Risposta di Bart De Strooper alle affermazioni di Francesca Pistollato in relazione al morbo di Alzheimer

This is typical example of linking two items that have no direct relationship to make a false claim and to force some political agenda. It is a shame that a scientist makes such correlative arguments in public.


It is a false argument to propose that we have no drugs because the animal models are bad. You could as well say that all the cell biology or all the genetics or all the other science done in this field is bad because it did not deliver yet a successful medicine.
And I strongly disagree with the argument that research in our field has not been successful. We have made enormous progress in the field of Alzheimer’s Disease and other neurodegenerative disorders. Twenty years ago we hardly believed that it was a disease, now we have genes, mechanisms, models, drug targets and the first trials. However the field remains very much underpowered and underinvested. E.g. there are about 43 million people with cancer world wide and 46 million with dementia. It is difficult to estimate how much money is invested in the two areas of disease, but you can go to pubmed to see how much science is done in the two areas. It is a shock to realize that more than 3.800.000 papers on cancer and only about 200.000 on dementia have been published. The main reason that we have no good drugs for AD as yet is simply that we do not know enough about the disease mechanisms at this moment.

The other problem with many clinical trials is that the concept behind them is wrong. They were designed to treat the amyloid in brain, but are tested for effects on dementia symptoms. The link between amyloid and dementia is complicated as it takes twenty years to go from the first amyloid deposits to the clinical phenotype of dementia. It is naïve to belief that after twenty years of disease process everything can easily be corrected. Amyloid treatment needs to be done before neurons and circuitry in the brain becomes irreversibly damaged. The industry needs to think about better trials in earlier phases of the disease.


With regard to your specific question. It is very misleading to say that the animal models of Alzheimer Disease are not useful. About everything which is now found out in clinical trials was predicted in the animal models. The experiments predicted that one should act in a preventive way in the animal models The side effects of gamma-secretase inhibitors were predicted in 1999, the side effects for the BACE1 trials were predicted by many scientists years ago and we warned the industry to be careful. etc etc. Most recently the inflammation in Ad has been first unravelled in mouse models for the disease and is now leading to observations in human. I do not know why people claim that the animal experiments are not useful. They have helped us to understand the disease, they have provided first proof of concept, and they have warned us what could go wrong in human. It is simply unfair to ignore that.

Where I agree is that it is very difficult to model completely Alzheimer’s Disease in animals. We can only generate partial models in mouse because mouse brain and human brain are different. But we still, as explained, can learn a lot and I prefer to start with experiments in mice than in humans.


It is also a false claim that in vitro models can replace all animal work. Brain organoids or other alternatives can NOT replace animal models at this moment as they do not provide a sufficient physiological relevant context to study for instance side effects of drugs or the effect on brain circuitry. As far as I can see it will take at least another ten years before the in vitro alternatives to study human disease will be sufficiently operational to provide trust worthy predictions. In the mean time we will also have to compare findings in brain organoids and animals to know whether we move in the right direction.
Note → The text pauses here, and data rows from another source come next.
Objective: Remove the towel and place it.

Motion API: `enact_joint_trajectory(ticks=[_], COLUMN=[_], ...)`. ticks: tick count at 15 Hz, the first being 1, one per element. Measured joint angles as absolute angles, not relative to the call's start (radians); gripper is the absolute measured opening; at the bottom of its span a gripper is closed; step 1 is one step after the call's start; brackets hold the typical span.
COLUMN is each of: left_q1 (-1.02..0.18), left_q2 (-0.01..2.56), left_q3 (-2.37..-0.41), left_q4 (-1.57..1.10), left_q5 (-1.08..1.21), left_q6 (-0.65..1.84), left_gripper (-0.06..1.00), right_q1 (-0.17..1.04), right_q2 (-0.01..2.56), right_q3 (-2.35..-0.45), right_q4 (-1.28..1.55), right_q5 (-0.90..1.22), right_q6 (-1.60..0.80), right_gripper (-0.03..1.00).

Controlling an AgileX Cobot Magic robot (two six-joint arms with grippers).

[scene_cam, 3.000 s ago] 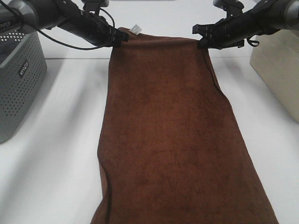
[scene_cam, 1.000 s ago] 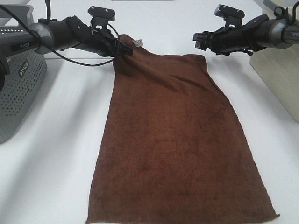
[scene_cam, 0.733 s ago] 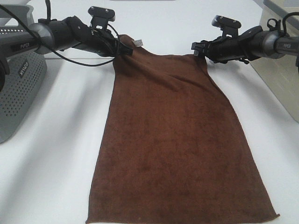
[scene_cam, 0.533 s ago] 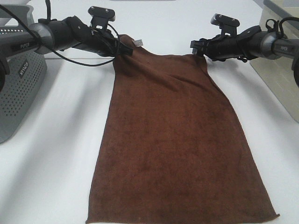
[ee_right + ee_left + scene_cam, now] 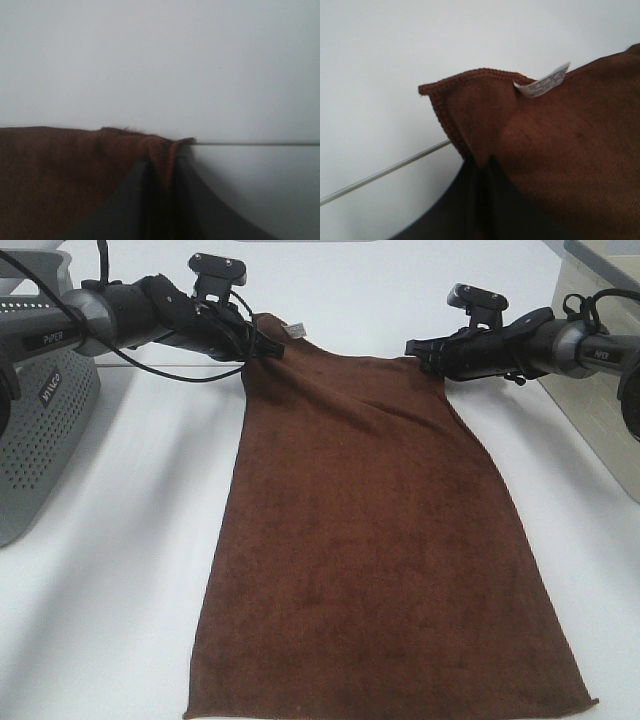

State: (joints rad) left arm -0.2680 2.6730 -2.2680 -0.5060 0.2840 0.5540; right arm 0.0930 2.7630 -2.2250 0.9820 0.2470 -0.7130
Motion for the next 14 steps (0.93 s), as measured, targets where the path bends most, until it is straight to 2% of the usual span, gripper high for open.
enact_joint_trajectory(ticks=[1, 2, 7, 14], left_q1=[-0.268, -0.268, -0.268, -0.268], left_q2=[2.673, 2.673, 2.673, 2.673], left_q3=[-2.268, -2.268, -2.268, -2.268], left_q4=[-0.506, -0.506, -0.504, -0.494], left_q5=[0.284, 0.284, 0.284, 0.295], left_q6=[0.554, 0.554, 0.554, 0.554], left_gripper=[0.0, 0.0, 0.0, 0.0], right_q1=[0.093, 0.096, 0.116, 0.115], right_q2=[2.764, 2.764, 2.762, 2.74], right_q3=[-2.225, -2.225, -2.225, -2.225], right_q4=[0.982, 0.982, 0.98, 0.842], right_q5=[0.248, 0.249, 0.189, 0.161], right_q6=[-0.733, -0.76, -0.912, -0.936], right_gripper=[0.04, 0.01, 0.01, 0.01])
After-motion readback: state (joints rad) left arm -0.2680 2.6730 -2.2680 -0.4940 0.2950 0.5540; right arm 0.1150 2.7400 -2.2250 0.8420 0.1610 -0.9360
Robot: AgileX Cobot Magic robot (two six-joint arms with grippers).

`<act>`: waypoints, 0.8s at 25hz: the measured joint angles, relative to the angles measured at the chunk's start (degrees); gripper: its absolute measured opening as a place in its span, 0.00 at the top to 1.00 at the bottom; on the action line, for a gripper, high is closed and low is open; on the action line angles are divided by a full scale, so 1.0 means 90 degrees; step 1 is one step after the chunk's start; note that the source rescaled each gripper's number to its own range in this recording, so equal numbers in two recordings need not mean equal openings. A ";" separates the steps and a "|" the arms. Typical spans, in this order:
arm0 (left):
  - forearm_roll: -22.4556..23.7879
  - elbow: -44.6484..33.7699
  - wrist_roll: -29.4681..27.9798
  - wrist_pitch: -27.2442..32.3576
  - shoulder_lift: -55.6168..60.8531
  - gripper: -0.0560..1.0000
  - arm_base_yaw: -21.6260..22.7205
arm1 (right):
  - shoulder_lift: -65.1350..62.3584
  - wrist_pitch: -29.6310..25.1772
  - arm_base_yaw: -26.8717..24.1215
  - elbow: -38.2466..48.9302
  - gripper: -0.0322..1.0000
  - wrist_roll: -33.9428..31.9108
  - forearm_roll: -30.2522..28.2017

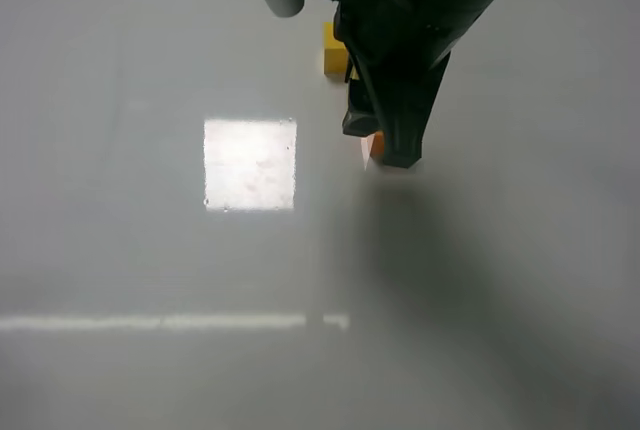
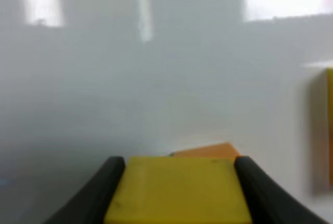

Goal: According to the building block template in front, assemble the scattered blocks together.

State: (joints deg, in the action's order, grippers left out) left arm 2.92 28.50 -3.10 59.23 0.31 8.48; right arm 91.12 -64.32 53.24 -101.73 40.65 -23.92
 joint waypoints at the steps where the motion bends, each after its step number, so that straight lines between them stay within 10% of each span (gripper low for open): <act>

There are little areas of life that are as strongly regulated and supervised as experiments in animals. We invest in Europe a lot in good care, good Animalia, in the ethics of experimentation, replacing animal experiments when there are good alternatives. I do not see any scientist doing experiments in animals for no good reasons. The only effect, when forbidding animal experiments in Italy and Europe will be that they go on in other countries where there is much less regulation.
I wonder what Italy will do once a medication has been found for AD by experiments in animals in other countries. Will it forbid its use because of the animal experiments???

Professor Francesca Pistollato is misleading the public and what she is saying is a big danger for the progress of research in the field of Alzheimer research.